L'homme qui a fondé la technologie de McAfee à la fin des années 1980 a prétendu que les rivaux avaient "dopé quelque chose" qu'il a consommé et qu'il a maintenant menacé de "disparaître".
Il a parlé de l'intrigue de mort présumée sur Twitter avec deux photos de lui connecté à des tubes et allongé sur un lit d'hôpital.
McAfee a écrit: "Je m'excuse pour mon absence de trois jours, mais j'ai été inconscient pendant deux jours au Vidant Medical Center en Caroline du Nord et je me suis réveillé.
"Mes ennemis (contrôlés) ont réussi à faire exploser quelque chose que j'ai ingéré, mais je suis plus difficile à tuer que quiconque ne peut l'imaginer, je suis de retour."
Il a ajouté: "Et pour ceux qui ont fait cela, vous comprendrez bientôt le vrai sens de la colère, je sais exactement qui vous êtes, vous feriez mieux de partir."
Ce dirigeant technologique britannique de 72 ans a fondé McAfee Associates en 1987. Il a finalement démissionné de l'entreprise en 1994.

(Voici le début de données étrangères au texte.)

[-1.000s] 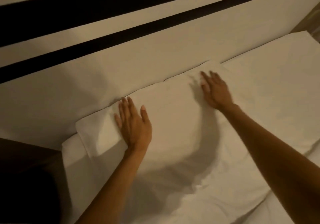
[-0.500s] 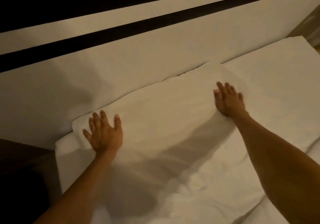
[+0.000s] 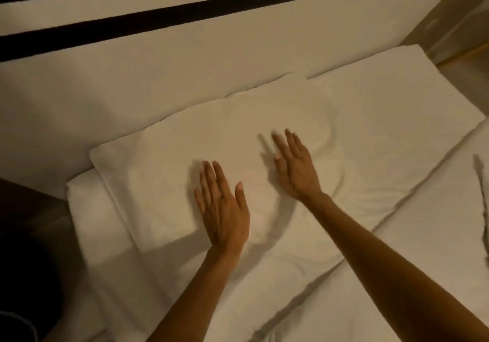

Il a vendu ses actions et aurait fait 100 millions de dollars (75 millions de livres sterling).
En novembre 2012, la police de Belize a désigné McAfee comme une «personne d'intérêt» dans le cadre du meurtre de Gregory Viant Faull, un ex-pat américain qui était un voisin de McAfee.
M. Faull a été retrouvé mort après avoir été abattu. McAfee a nié toute implication dans le meurtre.
McAfee a ensuite été arrêté au Guatemala par des agents de l'immigration pour être entré illégalement dans le pays.
Il a été détenu puis relâché et expulsé aux États-Unis.
En 2013, l'ancienne île de McAfee, située au Belize, a été incendiée dans des circonstances qui, selon lui, étaient «suspectes».
En 2015, il a été arrêté au Tennessee pour conduite sous l'influence.
Et un an plus tard, il a couru pour devenir le candidat du Parti libertarien à la présidence des États-Unis. Il a perdu la nomination à Gary Johnson.
Le mois dernier, il prétend être en fuite de la Securities and Exchange Commission des États-Unis.